Maybe it's because I had to watch this movie about a million times in elementary and middle school, but I consider this one of the dumbest, sappiest movies I've ever seen. "If you build it, they will come," ranks right up there with "Read my lips: no new taxes," as some of the world's most inane and unnecessarily repeated statements. It pretty much sums up the plot, too. Costner and his wife live on this farm in Iowa. He decides, for various reasons, that he has to build this baseball field. He does, and then his father and all these old White Sox players (Shoeless Joe-period) come out of the corn to play with him. Of course, building the field has been this major struggle in his life, financially and in his relationships. I love baseball, but this is ridiculous. Watch ESPN or something. (Carly)

Mrs. Brown: Judi Dench.
All right all you anglophiles, get ready for some serious Judi Dench (Eleanor Lavish from A Room with a View). This is one of those fascinating, slow-moving historical dramas that not many people enjoy. Don't expect anyone who couldn't make it through "A Room with a View" to come anywhere near finishing this film. If you're interested in British history you should enjoy this film. (Ellen)
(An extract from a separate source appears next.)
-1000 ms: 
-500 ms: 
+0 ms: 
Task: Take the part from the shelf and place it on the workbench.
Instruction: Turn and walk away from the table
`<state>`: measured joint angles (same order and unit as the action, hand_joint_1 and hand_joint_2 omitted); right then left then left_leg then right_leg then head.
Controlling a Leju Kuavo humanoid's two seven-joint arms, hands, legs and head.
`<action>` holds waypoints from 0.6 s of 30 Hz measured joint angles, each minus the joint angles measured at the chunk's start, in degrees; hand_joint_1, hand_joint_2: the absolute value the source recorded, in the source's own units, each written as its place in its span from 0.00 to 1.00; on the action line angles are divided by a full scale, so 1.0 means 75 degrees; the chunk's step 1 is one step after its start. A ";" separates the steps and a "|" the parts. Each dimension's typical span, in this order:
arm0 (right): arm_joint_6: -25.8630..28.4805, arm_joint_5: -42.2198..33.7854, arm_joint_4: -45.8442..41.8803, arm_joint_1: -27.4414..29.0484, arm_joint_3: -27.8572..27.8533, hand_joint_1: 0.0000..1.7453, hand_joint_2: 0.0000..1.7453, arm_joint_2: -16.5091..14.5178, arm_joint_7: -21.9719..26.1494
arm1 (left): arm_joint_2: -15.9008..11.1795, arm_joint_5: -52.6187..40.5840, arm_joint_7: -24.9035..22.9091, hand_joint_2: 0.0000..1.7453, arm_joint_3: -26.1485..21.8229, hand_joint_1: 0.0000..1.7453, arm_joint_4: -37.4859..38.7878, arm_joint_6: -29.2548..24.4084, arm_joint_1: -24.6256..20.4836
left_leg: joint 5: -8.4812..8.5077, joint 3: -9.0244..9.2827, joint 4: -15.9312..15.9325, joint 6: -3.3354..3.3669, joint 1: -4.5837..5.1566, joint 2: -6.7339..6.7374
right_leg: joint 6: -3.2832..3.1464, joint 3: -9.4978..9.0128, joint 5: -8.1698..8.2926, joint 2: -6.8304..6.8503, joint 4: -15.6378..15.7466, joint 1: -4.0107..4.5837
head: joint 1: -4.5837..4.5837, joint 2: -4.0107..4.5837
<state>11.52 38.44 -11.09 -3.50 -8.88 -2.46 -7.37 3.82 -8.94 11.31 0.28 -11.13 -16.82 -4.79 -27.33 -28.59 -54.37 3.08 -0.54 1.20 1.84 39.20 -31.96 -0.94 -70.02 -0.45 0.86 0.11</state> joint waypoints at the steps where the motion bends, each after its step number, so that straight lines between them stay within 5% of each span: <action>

Circle of Friends: Minnie Driver, Colin Firth, Chris O'Donnell.
Lena hates the slimy man (who is oh-so-unfortunately played by Colin Firth). It has beautiful scenery. Lena has nothing else to say about it. The story is about a girl (Minnie Driver) who goes off to college and falls in love with the big man on campus (Chris O'Donnell), and he likes her too, even though she's not some model or something (aww...). Then, she won't sleep with him, and this other girl gets pregnant by this slimy man, and so she seduces the nice boy, and then more stuff happens, and the ending is at least kind of happy. (Carly)

Pulp Fiction:
Christina's going to disagree with my judgment of this movie. I'll grant that the soundtrack's cool--Big Bad Voodoo Daddy and surf music--but I couldn't sit through the whole film. First, there's that icky John Travolta. What do people see in him? And there's way too much blood and guts. The heroin shooting scene gives me the creeps. I know Quentin Tarantino is supposed to be O-Great-God-of-Directing, but I don't see it. Give me a nice period drama with a little swordfighting and tea drinking any day. (Carly)
Carly's right in some ways about this movie. It is gross at times, and there is a lot of violence and bad language. However, the dialogue in this movie is hilarious, and it makes up for all the bad qualities. The writing is superb. Conversations about ordinary, everyday things in this movie become absolutely hysterical. "What do they call a Big Mac in Paris?" "A Royale with cheese." (Christina)

Quiz Show: Ralph Fiennes.
BOR-ING. Sure, Ralph's good to look at and all, but that doesn't save this movie. It drags on and on, until I had to stop watching and do something more exciting, like watch my fingernails grow. Everybody knows the plot already: the smart prof from an old-money family goes on one of those fifties game shows that were fixed, and then he gets caught. This might have been big news in the fifties, but only because everybody thought they were real shows. It's like the whole plot is based around the suspense of what's going to happen, only we ALREADY KNOW. (Carly)

The Governess: Minnie Driver, Tom Wilkinson.
There are some pretty funny parts in this movie, but on the whole it's just strange and disturbing. Wilkinson (the gnome guy from The Full Monty) plays a photography inventor/innovator. Driver comes to his isolated home to be his children's nanny/governess but winds up as his "assistant." Mmmhmm. Let's see, older man in an unhappy marriage, younger woman who idolizes him, photography--yep! You guessed it. A little bit of somewhat pornographic picture-snappin' goin' on in his "laboratory." It wasn't a bad movie in terms of acting; the plot's just kind of gross. (Carly)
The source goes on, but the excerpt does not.